Ma per accorciare i tempi servirebbe anche selezionare pochi e finanziati cantieri utili (e non la solita e sterminata lista delle grandi opere) ed elaborare progetti di qualità, per ridurre varianti, contenziosi ed impatti ambientali. Questi sono gli strumenti necessari per "fare presto" le opere e non le scorciatoie che deformano il sistema, premiando i meno innovativi ed i più permeabili alla corruzione e che, inoltre, non riducono affatto i tempi come si vuol far credere.

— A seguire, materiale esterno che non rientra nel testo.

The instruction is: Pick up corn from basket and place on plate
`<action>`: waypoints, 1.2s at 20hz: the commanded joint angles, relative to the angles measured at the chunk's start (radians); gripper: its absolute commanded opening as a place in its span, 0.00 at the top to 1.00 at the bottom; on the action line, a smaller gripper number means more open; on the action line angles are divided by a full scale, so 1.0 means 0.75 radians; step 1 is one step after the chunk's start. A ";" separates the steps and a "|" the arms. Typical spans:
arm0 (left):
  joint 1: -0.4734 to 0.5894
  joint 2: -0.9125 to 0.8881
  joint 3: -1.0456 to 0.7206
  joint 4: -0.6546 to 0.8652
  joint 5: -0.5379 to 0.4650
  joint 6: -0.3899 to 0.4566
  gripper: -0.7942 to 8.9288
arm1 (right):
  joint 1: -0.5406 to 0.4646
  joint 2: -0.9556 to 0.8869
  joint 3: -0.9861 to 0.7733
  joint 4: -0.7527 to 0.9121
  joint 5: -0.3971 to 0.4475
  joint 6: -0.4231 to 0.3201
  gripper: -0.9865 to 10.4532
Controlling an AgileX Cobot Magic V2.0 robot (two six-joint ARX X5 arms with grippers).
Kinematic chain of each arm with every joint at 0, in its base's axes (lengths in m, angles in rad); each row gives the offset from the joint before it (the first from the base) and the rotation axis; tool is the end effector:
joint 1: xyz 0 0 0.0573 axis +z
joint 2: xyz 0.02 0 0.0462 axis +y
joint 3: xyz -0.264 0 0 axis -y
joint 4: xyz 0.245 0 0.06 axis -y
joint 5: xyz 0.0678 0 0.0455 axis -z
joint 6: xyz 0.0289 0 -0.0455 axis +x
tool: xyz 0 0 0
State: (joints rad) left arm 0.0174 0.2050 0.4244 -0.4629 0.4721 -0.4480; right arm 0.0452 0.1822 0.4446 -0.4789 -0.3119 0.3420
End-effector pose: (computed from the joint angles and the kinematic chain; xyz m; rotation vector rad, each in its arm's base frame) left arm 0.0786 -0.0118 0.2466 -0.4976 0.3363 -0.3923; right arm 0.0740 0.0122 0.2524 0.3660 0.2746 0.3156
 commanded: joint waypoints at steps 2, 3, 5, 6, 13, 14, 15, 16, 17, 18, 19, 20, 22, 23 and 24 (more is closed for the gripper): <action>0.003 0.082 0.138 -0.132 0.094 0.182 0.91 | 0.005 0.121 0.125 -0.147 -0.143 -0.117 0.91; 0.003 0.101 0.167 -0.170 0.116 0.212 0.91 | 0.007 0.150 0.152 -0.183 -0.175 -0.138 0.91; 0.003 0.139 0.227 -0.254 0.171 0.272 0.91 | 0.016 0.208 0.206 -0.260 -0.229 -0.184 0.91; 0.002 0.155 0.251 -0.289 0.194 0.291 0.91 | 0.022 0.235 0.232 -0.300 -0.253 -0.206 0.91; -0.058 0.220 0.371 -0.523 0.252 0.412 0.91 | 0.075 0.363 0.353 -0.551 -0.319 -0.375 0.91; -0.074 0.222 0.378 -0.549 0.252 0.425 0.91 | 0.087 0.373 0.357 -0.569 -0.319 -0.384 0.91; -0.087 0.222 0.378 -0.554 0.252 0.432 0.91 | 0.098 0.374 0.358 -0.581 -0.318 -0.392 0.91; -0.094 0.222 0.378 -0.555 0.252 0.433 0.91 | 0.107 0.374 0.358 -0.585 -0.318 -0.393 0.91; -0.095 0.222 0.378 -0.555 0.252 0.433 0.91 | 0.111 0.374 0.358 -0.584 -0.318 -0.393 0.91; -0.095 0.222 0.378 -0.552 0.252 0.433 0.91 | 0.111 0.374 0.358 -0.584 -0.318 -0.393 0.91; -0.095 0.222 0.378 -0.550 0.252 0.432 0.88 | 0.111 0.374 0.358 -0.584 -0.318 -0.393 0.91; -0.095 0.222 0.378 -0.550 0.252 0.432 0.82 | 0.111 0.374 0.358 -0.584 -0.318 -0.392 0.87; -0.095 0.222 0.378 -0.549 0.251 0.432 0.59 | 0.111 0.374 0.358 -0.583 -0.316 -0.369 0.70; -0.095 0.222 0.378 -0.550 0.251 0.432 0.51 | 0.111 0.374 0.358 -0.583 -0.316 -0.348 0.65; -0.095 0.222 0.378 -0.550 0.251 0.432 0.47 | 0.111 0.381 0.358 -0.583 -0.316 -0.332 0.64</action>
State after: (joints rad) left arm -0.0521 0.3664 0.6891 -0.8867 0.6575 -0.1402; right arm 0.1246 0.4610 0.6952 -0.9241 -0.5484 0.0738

Adesso il sistema dell’informazione sembra essersi svegliato ma non è ammissibile che l’attenzione sia a corrente alternata o legata al momento politico, perché se c’è una cosa che il sistema teme più delle regole (chi si possono sempre aggirare elegantemente….) è il fare luce sugli affari e le reti indecenti di protezione. Anche la reazione indignata dei cittadini è una buona premessa ed una speranza perché non vengano premiati “gli affaristi” e la “buona” politica del fare abbia la meglio. Oltre alle regole, al cambiamento servono anche informazione ed indignazione.